Noyée dans tes vapeurs de liesses,
Ou serrée dans l'étau de ma tristesse.
Mais coule, goutte d'océan, coule,
Coule sur le temps qui s'enroule
Voyage au gré des grandes détresses,
Nage sur les bonheurs que l'on caresse.
Encore un jour, ou plutôt un jour de moins,
Un peu plus sage et encore plus sage demain.
Mais toujours ce sentiment lourd
De n'avoir pas le temps de faire le tour.
Encore un jour, et peut être l'ultime,
Ou bien le jour, le jour le plus sublime.
Mais toujours ce sentiment lourd
De n'avoir pas donné assez d'amour.
Le temps vaut de l'or, le temps vaut même bien plus,
La vie s'évapore bien avant d'avoir tout vu.
Qu'elle s'élance vers les plus hautes vertus,
Ou qu'elle s'écrase lâchée du plus haut des nues.
Evidemment, ça nous pèse sur la carcasse,
Evidement, notre quête n'est qu'une impasse,
Puisse-t-elle être portée au pinacle
Par son chien, sa famille ou les prophéties d'un oracle.
Avant mon dernier cri, avant que mon coeur s'arrête,
J'aimerais voir de mon lit un linceul de jour de fête
Brodé d'histoire en dentelles,
De fils de vie, de plaisirs éternels.
Un día menos
Fluye, gota de océano, fluye,
Rueda por la curva de mis mejillas.
Ahogada en tus vapores de alegría,
O apretada en la trampa de mi tristeza.
Pero fluye, gota de océano, fluye,
Fluye sobre el tiempo que se enrolla
Viaja al ritmo de las grandes angustias,
Nada sobre las alegrías que acariciamos.
Otro día, o más bien un día menos,
Un poco más sabio y aún más sabio mañana.

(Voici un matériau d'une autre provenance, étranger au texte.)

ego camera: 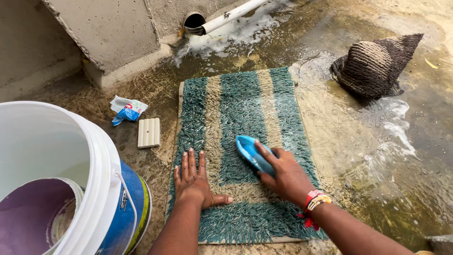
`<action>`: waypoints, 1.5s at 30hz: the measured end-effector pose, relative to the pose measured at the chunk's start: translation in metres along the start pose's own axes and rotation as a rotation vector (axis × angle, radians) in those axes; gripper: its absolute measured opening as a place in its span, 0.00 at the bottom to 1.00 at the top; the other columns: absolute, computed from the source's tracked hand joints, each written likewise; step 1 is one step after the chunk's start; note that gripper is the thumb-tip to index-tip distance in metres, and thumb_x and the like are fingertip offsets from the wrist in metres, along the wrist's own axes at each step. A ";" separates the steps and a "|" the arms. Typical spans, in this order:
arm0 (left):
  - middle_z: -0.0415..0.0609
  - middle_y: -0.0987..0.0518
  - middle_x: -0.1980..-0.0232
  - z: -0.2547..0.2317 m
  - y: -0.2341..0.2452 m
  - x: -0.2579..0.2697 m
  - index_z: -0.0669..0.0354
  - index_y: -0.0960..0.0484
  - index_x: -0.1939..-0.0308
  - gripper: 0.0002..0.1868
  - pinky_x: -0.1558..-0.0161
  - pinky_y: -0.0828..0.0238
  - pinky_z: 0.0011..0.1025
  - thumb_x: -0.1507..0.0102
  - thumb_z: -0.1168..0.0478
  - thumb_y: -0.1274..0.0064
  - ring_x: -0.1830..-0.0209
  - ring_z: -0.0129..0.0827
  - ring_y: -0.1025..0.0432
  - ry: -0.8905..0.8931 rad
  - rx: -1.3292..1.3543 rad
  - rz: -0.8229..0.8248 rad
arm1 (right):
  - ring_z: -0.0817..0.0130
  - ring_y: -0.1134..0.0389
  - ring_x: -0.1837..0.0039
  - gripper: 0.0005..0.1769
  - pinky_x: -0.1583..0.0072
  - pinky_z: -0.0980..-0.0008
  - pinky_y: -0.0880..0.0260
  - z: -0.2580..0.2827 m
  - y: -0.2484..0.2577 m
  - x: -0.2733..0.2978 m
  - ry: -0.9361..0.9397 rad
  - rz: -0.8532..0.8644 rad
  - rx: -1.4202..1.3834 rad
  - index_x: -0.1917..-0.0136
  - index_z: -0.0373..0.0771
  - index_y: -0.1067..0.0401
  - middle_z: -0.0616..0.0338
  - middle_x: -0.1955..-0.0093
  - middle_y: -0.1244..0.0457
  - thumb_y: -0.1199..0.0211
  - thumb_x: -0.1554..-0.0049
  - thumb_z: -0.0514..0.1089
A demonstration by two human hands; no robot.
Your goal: The person scrubs a small rug using a blue brush on a wet concrete floor, then adds liquid from a container into a bucket of water and continues scrubbing the rug.
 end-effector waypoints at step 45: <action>0.55 0.92 0.18 -0.003 -0.004 -0.005 0.49 0.90 0.22 0.90 0.22 0.87 0.49 0.60 0.16 0.39 0.20 0.43 0.95 0.034 -0.009 -0.022 | 0.47 0.33 0.39 0.41 0.39 0.52 0.32 0.036 -0.001 -0.009 -0.205 -0.162 -0.213 0.29 0.37 0.42 0.43 0.38 0.37 0.31 0.48 0.56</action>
Point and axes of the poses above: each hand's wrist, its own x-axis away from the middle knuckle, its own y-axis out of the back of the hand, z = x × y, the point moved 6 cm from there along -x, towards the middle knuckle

Pero siempre este sentimiento pesado
De no tener tiempo para dar la vuelta.
Otro día, y tal vez el último,
O quizás el día, el día más sublime.
Pero siempre este sentimiento pesado
De no haber dado suficiente amor.
El tiempo vale oro, el tiempo vale incluso más,
La vida se evapora mucho antes de haberlo visto todo.
Ya sea que se lance hacia las virtudes más altas,
O que se estrelle al caer desde lo más alto de las nubes.
Obviamente, nos pesa en el cuerpo,
Obviamente, nuestra búsqueda es solo un callejón sin salida,
Que sea llevada al pináculo
Por su perro, su familia o las profecías de un oráculo.
Antes de mi último aliento, antes de que mi corazón se detenga,
Me gustaría ver desde mi lecho un sudario de día de fiesta
Bordado con historias en encaje,
De hilos de vida, de placeres eternos.